Manual de corresponsabilidad en la seguridad vial infantil

Frente a este escenario y en el marco del Día Mundial de la Seguridad Vial, el Touring y Automóvil Club del Perú enfatiza que la seguridad en las calles ya no se puede gestionar de forma aislada. Se requiere adoptar de manera urgente un enfoque de corresponsabilidad utilitaria, donde cada decisión individual en la vía pública impacta de forma directa en la vida de los demás actores sociales. La solución integral comienza por entender y aplicar hábitos de convivencia urbana específicos para cada rol.

Conductores de vehículos particulares y transporte público

Los conductores de automóviles, buses y camiones tienen la máxima responsabilidad en la prevención de siniestros viales. Sus acciones principales deben centrarse en los siguientes lineamientos obligatorios:

  • Controlar de manera estricta la velocidad en zonas urbanas y comerciales.
  • Respetar de forma irrestricta las señales de tránsito vigentes.
  • Otorgar una prioridad absoluta al peatón en cualquier circunstancia.
  • Exigir el uso obligatorio del cinturón de seguridad para todos los ocupantes del vehículo, tanto en los asientos delanteros como en los posteriores.

Motociclistas y la importancia de la conducción defensiva

Al operar un vehículo de alta exposición y vulnerabilidad, la clave utilitaria para los motociclistas radica en la predictibilidad en las pistas. Sin importar si se desplazan en una moto a combustión o en un modelo eléctrico, resulta vital erradicar el zigzagueo entre carriles, circular con los documentos y permisos adecuados en regla, y mantener el uso obligatorio de un casco certificado para salvaguardar la vida ante impactos.

Ciclistas y usuarios de micromovilidad urbana

Aquellos ciudadanos que se desplazan en bicicletas o scooters eléctricos que no excedan los 25 km/h deben transitar de forma obligatoria por las ciclovías habilitadas. En caso de no contar con esta infraestructura, deben usar el carril derecho de la calzada respetando el sentido del tráfico vehicular. Para asegurar su visibilidad ante unidades de mayor tamaño, es indispensable portar luces blanca delantera y roja posterior, complementadas con prendas elásticas o reflectivas.

Peatones y la autoprotección en la vía pública

Los peatones constituyen el eslabón más vulnerable de la cadena de tránsito. Su seguridad activa radica en evitar por completo las distracciones tecnológicas, como mirar el teléfono celular al momento de cruzar las calles.

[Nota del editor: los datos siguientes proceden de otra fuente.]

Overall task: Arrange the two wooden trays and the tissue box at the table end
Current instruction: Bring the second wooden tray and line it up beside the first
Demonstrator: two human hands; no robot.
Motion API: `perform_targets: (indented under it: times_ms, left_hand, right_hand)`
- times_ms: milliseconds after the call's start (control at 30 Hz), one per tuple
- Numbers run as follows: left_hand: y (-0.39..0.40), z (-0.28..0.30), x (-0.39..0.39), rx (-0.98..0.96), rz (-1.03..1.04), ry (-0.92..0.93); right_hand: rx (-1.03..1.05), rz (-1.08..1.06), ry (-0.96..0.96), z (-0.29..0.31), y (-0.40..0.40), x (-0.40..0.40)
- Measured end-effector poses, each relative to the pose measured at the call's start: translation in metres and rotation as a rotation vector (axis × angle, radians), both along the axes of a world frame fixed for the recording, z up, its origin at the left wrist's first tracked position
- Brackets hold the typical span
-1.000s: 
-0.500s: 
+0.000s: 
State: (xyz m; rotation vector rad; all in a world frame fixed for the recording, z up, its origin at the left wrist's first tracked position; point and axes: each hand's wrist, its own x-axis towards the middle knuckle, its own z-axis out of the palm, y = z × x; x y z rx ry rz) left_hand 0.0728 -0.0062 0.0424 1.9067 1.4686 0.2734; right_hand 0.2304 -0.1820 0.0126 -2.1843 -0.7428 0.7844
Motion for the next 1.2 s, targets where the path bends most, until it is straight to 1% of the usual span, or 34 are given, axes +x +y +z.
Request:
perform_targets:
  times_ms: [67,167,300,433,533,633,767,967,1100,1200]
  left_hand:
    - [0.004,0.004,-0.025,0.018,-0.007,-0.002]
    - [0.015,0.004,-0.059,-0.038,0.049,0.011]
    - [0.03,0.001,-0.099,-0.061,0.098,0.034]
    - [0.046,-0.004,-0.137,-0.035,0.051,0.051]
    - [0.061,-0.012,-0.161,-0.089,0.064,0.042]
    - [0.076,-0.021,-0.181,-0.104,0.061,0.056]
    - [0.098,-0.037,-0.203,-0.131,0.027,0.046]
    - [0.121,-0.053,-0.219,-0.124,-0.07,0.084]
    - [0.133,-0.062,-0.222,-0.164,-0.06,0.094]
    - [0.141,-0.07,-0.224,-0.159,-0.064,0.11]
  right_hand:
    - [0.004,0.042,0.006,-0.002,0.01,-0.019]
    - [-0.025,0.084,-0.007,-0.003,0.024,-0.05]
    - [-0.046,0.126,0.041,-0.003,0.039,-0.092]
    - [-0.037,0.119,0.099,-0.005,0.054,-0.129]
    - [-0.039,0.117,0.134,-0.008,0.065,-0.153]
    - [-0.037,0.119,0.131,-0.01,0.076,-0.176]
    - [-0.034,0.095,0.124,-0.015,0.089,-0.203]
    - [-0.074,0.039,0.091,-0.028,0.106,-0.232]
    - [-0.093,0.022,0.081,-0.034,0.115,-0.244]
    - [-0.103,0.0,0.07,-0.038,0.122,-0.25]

Asimismo, deben utilizar de manera estricta los cruces peatonales, puentes y esquinas asignadas, esperando siempre que los vehículos motorizados detengan su marcha por completo antes de avanzar.

Infraestructura urbana y entornos escolares seguros

La gestión de las vías requiere reformas estructurales que acompañen el cambio de conducta de los ciudadanos en el país. Implementar mejoras sostenibles en la infraestructura, optimizar la señalización vertical y horizontal, y reforzar los controles de velocidad electrónica son factores claves para guiar de manera correcta a la población y elevar los estándares de seguridad vial infantil. Esta urgencia técnica se vuelve prioritaria en las zonas escolares de todas las regiones, donde la velocidad máxima permitida no debe exceder bajo ninguna circunstancia los 30 km/h.

Ante la gravedad de la situación actual, el Touring y Automóvil Club del Perú continúa impulsando a nivel nacional la campaña institucional Voces Pequeñas, Caminos Seguros. Esta iniciativa de concertación está orientada de forma exclusiva a establecer la seguridad vial infantil como una prioridad de Estado en la agenda pública de los ministerios y municipalidades. La educación vial no debe ser considerada únicamente como un llamado de atención temporal, sino como una herramienta de gestión diaria indispensable. Compartir la vía pública de manera responsable, empática y ordenada constituye la única fórmula comprobada para transformar las calles en caminos verdaderamente seguros para las futuras generaciones del país.